##### Extracted material
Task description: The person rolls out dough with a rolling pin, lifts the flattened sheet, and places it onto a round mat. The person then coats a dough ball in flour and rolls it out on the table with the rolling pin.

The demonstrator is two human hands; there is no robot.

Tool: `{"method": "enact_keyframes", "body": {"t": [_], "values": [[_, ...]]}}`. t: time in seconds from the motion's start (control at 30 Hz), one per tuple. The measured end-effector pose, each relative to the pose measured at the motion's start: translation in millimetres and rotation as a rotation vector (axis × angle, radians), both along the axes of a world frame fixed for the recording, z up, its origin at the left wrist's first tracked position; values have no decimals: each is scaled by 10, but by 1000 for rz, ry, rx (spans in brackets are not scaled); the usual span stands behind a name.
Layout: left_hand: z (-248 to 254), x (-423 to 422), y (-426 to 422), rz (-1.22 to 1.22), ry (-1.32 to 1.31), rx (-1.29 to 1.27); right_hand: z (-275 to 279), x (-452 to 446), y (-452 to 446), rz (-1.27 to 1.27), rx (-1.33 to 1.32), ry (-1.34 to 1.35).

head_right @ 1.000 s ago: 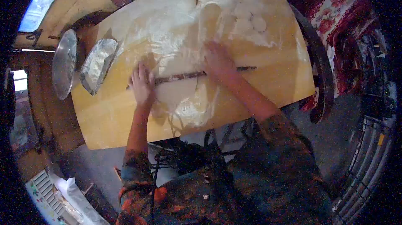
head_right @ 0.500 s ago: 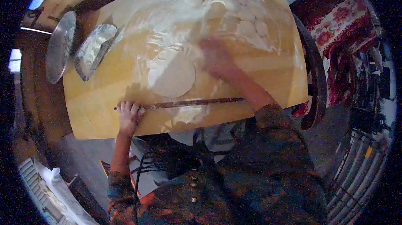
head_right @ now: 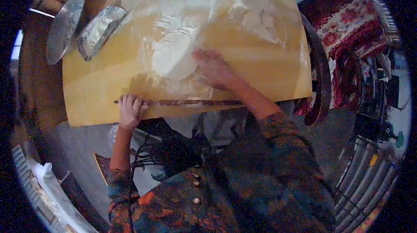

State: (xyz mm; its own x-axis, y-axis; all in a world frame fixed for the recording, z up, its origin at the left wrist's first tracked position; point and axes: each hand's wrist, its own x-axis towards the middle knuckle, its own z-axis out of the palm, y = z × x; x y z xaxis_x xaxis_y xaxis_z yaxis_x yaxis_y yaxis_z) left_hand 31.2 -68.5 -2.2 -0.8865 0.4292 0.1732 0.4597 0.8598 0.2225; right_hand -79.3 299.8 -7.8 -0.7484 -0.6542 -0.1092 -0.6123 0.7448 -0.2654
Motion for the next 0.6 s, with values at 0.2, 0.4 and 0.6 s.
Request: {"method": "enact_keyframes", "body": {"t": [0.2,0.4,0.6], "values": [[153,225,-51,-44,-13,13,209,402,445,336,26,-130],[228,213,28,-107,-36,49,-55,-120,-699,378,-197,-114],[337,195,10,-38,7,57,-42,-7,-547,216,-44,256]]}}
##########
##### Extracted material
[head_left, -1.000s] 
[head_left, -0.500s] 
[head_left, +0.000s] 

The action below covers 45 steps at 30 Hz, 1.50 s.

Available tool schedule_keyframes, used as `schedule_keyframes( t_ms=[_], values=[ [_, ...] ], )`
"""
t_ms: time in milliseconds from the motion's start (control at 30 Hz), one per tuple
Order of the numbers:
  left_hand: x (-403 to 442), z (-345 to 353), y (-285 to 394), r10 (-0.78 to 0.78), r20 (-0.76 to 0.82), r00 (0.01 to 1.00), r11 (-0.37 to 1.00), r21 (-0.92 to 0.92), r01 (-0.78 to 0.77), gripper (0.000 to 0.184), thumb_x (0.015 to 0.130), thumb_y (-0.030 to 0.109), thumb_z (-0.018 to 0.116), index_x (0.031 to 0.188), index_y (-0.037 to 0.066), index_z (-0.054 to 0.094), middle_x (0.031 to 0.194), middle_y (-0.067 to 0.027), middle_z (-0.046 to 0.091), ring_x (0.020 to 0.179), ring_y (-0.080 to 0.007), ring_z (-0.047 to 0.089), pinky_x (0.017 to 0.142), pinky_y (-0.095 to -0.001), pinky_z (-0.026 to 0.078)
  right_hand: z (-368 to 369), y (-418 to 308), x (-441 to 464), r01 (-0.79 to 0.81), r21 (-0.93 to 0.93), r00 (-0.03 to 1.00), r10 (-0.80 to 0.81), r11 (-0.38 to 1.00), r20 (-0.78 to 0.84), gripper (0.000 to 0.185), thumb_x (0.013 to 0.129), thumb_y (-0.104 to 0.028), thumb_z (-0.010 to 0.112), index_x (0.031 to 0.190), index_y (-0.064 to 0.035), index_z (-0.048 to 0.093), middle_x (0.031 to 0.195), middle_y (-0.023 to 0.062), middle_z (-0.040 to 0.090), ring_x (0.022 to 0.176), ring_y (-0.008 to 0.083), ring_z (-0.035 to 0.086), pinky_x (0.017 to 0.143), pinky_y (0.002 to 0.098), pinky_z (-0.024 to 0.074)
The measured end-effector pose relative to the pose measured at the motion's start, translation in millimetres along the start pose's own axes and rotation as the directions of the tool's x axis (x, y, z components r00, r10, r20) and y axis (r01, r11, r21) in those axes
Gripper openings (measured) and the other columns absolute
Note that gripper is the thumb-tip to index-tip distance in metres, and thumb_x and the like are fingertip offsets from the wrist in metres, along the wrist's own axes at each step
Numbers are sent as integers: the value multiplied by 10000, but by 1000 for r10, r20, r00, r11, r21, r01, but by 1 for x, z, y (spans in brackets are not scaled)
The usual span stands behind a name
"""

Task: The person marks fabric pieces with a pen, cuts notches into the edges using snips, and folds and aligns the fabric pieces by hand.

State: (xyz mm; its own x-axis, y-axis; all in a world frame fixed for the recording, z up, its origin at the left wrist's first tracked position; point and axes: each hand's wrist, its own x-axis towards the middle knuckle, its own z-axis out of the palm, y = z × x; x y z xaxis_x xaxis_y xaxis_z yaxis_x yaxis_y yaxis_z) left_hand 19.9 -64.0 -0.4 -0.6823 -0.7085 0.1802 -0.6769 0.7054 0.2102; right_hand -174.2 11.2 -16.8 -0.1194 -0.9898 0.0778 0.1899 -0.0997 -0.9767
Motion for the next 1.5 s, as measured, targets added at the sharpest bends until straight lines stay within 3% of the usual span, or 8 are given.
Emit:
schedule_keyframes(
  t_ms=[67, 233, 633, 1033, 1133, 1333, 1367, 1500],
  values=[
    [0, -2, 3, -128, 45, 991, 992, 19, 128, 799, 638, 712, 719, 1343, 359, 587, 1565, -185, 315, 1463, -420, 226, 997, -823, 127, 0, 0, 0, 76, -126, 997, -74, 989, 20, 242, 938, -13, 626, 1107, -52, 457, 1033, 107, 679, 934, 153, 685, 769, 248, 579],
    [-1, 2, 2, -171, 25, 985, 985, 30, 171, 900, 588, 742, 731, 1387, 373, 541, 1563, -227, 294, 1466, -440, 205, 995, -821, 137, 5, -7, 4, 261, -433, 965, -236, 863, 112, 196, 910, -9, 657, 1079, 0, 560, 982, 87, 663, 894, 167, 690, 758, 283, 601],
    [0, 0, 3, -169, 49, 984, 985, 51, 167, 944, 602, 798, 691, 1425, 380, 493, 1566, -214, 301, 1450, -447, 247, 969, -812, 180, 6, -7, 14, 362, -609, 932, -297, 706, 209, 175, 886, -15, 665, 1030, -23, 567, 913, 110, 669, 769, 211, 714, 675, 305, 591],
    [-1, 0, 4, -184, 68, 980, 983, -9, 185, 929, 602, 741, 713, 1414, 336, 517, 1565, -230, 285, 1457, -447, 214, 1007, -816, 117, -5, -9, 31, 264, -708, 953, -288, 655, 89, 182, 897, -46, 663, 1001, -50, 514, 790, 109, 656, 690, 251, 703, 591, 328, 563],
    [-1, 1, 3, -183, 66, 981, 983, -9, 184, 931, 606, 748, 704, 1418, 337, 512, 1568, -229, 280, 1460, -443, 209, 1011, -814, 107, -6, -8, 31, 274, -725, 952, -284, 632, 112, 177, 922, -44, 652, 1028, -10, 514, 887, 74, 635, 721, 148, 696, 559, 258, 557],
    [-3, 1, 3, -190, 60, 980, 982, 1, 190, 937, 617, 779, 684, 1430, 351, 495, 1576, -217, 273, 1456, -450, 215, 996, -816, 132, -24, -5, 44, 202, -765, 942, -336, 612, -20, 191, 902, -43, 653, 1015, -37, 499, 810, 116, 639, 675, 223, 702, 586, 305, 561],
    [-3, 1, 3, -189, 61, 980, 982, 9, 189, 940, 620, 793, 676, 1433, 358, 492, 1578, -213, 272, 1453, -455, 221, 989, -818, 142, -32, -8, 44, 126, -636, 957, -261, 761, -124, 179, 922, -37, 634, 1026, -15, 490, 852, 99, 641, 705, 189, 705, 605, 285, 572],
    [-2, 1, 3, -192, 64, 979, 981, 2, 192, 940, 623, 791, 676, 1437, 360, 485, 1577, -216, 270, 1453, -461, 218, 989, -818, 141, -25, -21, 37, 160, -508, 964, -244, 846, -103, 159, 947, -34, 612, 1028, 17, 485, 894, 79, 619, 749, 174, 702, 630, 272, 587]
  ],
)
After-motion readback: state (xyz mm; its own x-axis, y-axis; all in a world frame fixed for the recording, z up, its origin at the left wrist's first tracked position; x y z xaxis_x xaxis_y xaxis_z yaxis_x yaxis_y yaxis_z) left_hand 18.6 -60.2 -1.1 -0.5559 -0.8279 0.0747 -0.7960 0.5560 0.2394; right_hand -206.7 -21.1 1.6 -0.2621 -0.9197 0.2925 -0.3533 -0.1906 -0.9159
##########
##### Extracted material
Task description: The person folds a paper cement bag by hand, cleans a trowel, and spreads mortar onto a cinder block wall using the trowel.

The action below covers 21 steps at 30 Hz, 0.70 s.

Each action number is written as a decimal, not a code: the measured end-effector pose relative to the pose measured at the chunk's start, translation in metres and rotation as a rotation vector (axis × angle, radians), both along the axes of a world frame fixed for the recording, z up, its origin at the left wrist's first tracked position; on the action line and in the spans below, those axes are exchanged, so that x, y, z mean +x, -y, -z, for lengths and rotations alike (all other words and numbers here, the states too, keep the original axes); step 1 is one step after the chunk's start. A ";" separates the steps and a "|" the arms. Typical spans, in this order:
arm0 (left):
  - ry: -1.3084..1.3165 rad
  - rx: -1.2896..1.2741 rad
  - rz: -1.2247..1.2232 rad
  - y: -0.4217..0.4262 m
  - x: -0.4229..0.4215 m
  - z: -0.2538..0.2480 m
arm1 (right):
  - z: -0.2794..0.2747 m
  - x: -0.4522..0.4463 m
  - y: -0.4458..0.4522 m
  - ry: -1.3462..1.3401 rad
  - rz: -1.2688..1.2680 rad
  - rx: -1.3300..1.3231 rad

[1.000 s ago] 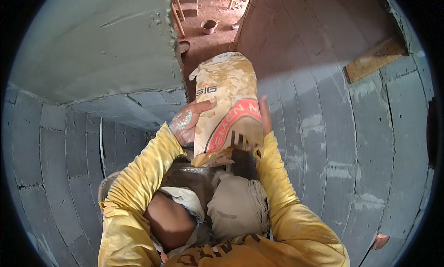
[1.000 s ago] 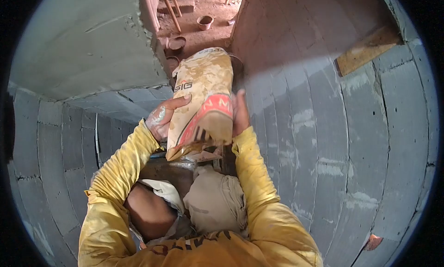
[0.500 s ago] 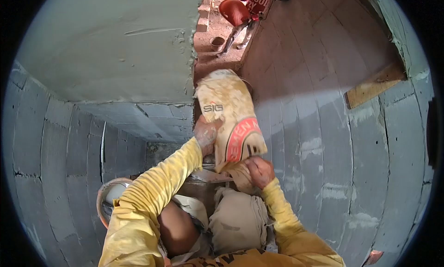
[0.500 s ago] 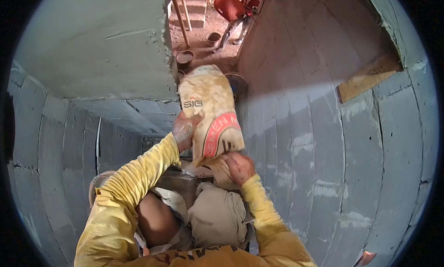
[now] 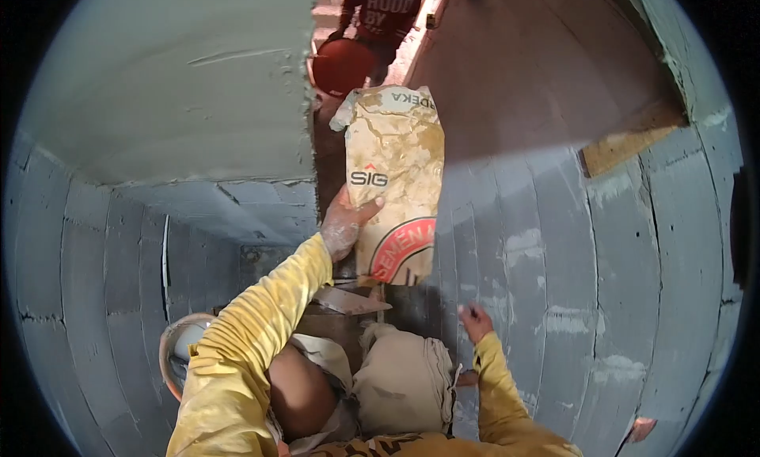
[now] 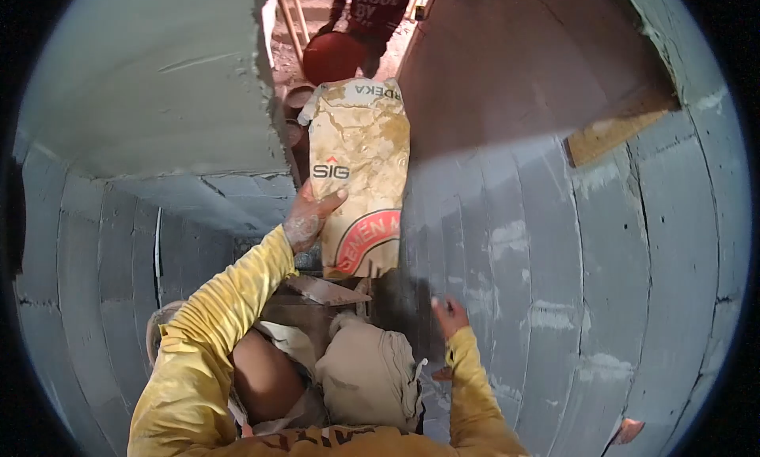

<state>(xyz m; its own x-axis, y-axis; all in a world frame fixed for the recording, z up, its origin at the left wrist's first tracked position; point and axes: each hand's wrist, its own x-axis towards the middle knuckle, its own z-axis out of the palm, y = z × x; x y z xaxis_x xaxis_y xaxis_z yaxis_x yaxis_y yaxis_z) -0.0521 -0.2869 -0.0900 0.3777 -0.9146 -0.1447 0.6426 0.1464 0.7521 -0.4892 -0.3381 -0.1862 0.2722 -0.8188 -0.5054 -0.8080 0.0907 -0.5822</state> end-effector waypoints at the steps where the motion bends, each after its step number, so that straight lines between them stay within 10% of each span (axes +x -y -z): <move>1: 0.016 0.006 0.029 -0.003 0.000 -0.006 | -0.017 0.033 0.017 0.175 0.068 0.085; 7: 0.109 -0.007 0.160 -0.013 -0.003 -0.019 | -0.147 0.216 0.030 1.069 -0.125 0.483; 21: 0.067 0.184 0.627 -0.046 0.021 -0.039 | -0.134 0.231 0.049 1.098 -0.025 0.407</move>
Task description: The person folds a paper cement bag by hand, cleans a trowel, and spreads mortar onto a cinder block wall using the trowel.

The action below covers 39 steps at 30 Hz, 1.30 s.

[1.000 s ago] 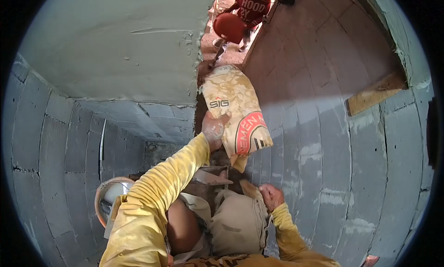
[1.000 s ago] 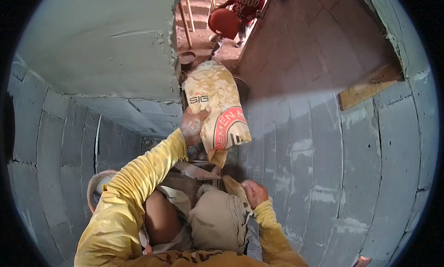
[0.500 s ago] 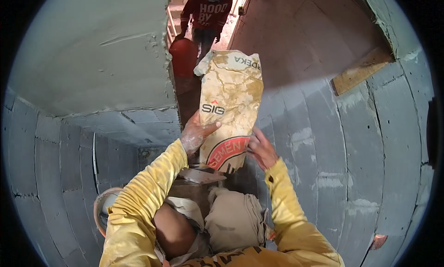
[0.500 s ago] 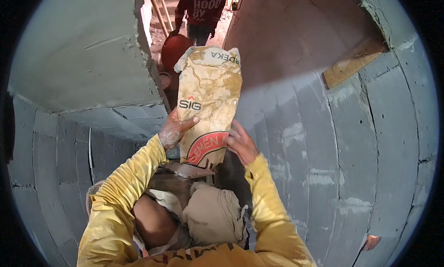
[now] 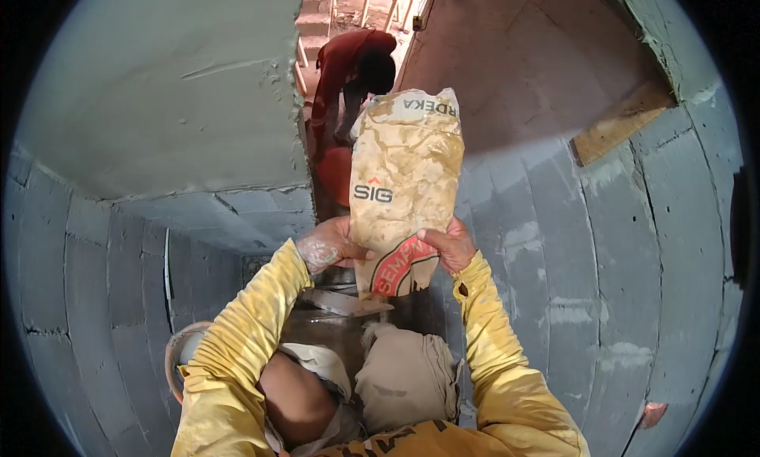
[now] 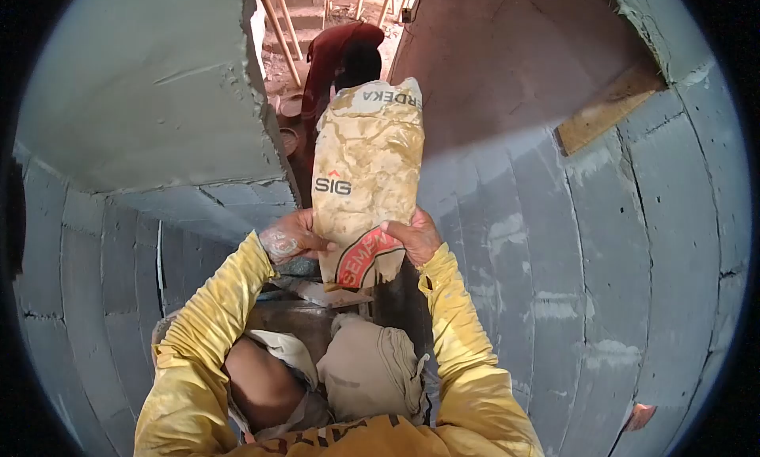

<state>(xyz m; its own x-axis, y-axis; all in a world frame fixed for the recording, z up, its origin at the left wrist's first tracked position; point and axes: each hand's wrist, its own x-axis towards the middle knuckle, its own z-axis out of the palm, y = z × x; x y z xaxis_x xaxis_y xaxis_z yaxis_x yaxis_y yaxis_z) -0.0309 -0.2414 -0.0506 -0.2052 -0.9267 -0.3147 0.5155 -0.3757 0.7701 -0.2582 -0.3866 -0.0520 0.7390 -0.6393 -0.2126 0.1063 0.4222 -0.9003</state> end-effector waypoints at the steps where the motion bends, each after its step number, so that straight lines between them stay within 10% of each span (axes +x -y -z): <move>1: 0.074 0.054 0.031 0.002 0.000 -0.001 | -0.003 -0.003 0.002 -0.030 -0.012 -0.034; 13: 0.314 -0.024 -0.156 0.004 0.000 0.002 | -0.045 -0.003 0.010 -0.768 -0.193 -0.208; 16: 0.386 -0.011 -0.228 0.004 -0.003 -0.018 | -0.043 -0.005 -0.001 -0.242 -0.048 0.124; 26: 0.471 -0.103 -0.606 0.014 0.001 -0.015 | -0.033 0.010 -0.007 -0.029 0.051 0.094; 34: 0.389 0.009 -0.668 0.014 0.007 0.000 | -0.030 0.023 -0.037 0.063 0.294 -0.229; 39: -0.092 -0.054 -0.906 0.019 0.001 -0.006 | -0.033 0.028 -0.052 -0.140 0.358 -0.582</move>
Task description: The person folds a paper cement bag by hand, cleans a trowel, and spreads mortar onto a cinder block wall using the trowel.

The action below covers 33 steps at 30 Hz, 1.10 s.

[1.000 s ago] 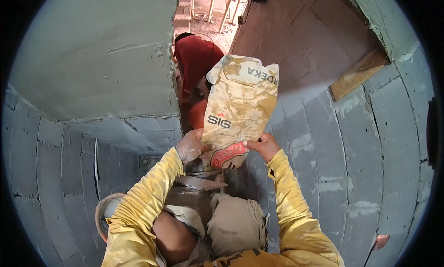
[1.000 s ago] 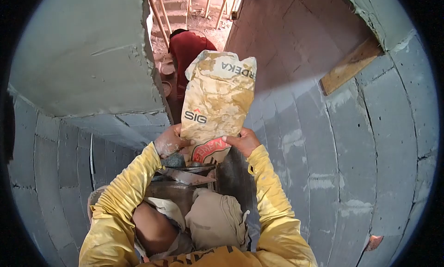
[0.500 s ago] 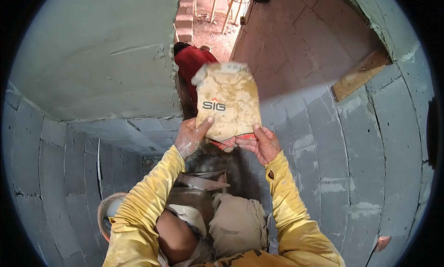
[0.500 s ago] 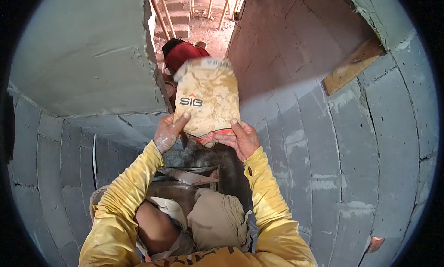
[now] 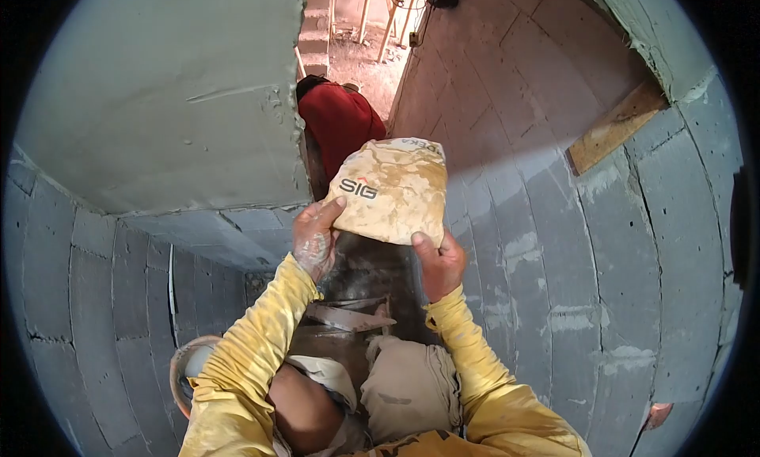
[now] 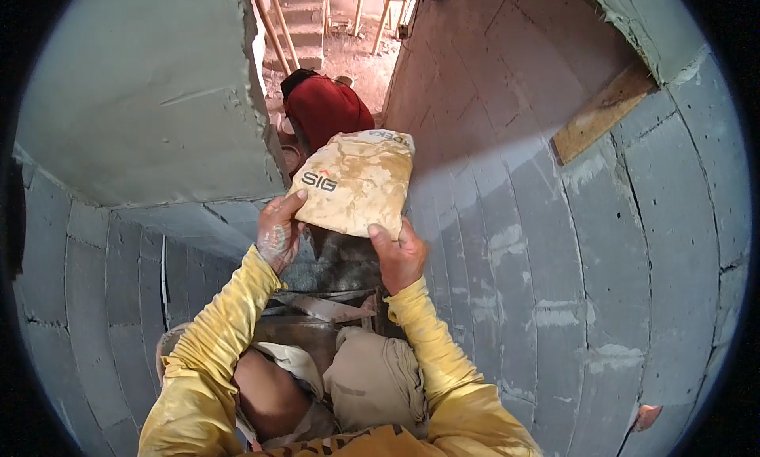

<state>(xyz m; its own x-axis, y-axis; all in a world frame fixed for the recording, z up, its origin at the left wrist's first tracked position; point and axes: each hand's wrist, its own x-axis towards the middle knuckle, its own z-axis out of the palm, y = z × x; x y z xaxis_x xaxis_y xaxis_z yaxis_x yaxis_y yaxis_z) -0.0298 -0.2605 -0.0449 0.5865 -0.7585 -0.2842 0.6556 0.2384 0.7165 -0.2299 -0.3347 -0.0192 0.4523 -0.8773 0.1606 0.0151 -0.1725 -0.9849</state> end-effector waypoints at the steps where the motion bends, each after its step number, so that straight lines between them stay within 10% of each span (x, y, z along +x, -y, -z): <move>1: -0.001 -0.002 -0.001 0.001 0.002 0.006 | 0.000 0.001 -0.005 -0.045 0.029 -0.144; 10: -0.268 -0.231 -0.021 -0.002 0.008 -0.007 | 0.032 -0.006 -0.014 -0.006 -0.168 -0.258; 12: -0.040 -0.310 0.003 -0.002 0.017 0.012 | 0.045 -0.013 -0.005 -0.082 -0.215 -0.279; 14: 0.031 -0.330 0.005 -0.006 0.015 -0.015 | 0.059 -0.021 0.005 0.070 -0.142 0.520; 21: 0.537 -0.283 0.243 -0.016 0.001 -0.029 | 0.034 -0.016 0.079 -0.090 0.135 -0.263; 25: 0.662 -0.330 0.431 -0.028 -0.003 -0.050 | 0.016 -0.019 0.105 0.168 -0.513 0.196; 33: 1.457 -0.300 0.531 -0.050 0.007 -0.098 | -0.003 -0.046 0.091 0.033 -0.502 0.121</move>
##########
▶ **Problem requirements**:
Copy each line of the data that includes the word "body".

▶ **Solution for this problem**:
Tool: `{"method": "enact_keyframes", "body": {"t": [_], "values": [[_, ...]]}}`. t: time in seconds from the motion's start (control at 30 Hz), one per tuple. The measured end-effector pose, each relative to the pose measured at the motion's start: translation in millimetres and rotation as a rotation vector (axis × angle, radians), both along the axes of a world frame fixed for the recording, z up, its origin at the left wrist's first tracked position; values have no decimals: each is scaled by 10, but by 1000 for rz, ry, rx (spans in brackets are not scaled); the usual span stands behind a name.
Request: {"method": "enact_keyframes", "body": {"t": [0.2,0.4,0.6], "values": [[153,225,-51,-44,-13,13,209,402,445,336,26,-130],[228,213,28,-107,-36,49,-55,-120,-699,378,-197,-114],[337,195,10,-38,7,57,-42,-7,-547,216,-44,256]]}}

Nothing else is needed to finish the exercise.